FIGURE 8.

Schematic mechanism of Aβ oligomer-mediated aberrant PAK activation and translocation in Alzheimer disease pathogenesis. Both Ephrin B and NMDA receptors are rapidly down-regulated by Aβ oligomers (28) and also activate a Tiam1> Rac > PAK pathway that regulates dendritic spine stability and formation through control of actin dynamics, including suppression of the actin-severing protein cofilin reported to mediate oligomer-induced spine loss (1, 2). Tiam1 activation is also required for acute Aβ aggregate-induced Rac activation and translocation (45) that we show accompanies PAK translocation. Tiam1 activation can be achieved by phosphorylation from elevated calcium acting through CaMKII, but PAK is eventually inhibited by calcium-induced calpain activation of Cdk5 (50).

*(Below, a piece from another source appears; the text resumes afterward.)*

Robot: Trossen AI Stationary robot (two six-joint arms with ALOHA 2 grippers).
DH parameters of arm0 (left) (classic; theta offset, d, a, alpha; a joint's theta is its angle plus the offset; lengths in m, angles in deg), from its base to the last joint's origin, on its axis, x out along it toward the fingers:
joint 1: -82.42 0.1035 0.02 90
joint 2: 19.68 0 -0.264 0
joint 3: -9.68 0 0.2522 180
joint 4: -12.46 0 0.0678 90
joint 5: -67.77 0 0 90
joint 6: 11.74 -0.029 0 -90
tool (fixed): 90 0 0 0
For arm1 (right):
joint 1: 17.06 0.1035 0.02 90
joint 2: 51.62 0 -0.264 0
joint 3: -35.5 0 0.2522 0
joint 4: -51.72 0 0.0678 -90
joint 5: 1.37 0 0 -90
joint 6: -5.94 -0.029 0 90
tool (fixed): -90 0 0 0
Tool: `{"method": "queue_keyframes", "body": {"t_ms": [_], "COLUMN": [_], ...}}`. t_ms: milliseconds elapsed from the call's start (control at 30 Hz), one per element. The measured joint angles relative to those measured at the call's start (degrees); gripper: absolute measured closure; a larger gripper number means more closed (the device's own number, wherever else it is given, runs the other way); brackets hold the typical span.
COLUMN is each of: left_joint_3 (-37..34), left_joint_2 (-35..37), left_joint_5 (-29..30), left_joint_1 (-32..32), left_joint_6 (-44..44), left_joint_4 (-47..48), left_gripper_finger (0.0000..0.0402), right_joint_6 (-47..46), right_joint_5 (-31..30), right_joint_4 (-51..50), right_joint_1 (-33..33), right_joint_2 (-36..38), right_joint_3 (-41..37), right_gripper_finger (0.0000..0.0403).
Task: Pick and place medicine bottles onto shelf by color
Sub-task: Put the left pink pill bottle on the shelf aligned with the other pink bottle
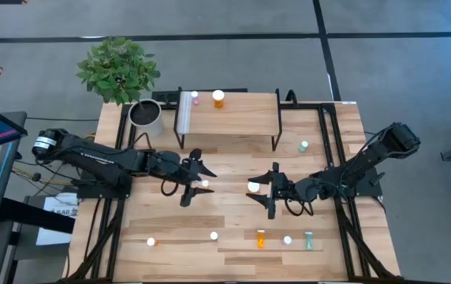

PAK could also be activated through direct interaction with candidate Aβ receptors (X), for example, the amyloid precursor protein (47) or indirectly via Src/Fyn activation of Tiam1. Although the Aβ receptors are not clearly established, Aβ-mediated in vivo synaptotoxicity and in vitro LTP deficits are both Fyn kinase-(32, 33) and NMDA receptor-dependent (1, 2). The Src family kinase Fyn is also physically associated with at least two candidate Aβ receptors (X), notably integrin receptors (51, 52) and α₇-nicotinic receptors (53), suggesting they could activate Fyn to mediate deranged downstream Rac/PAK translocation and signaling caused by Aβ oligomers, which we find blocked by the anti-oligomer drug curcumin. This hypothetical scheme is supported by our data showing that the Src/Fyn inhibitor PP2 blocks the Rac/PAK translocation and loss of dendritic spine F-actin.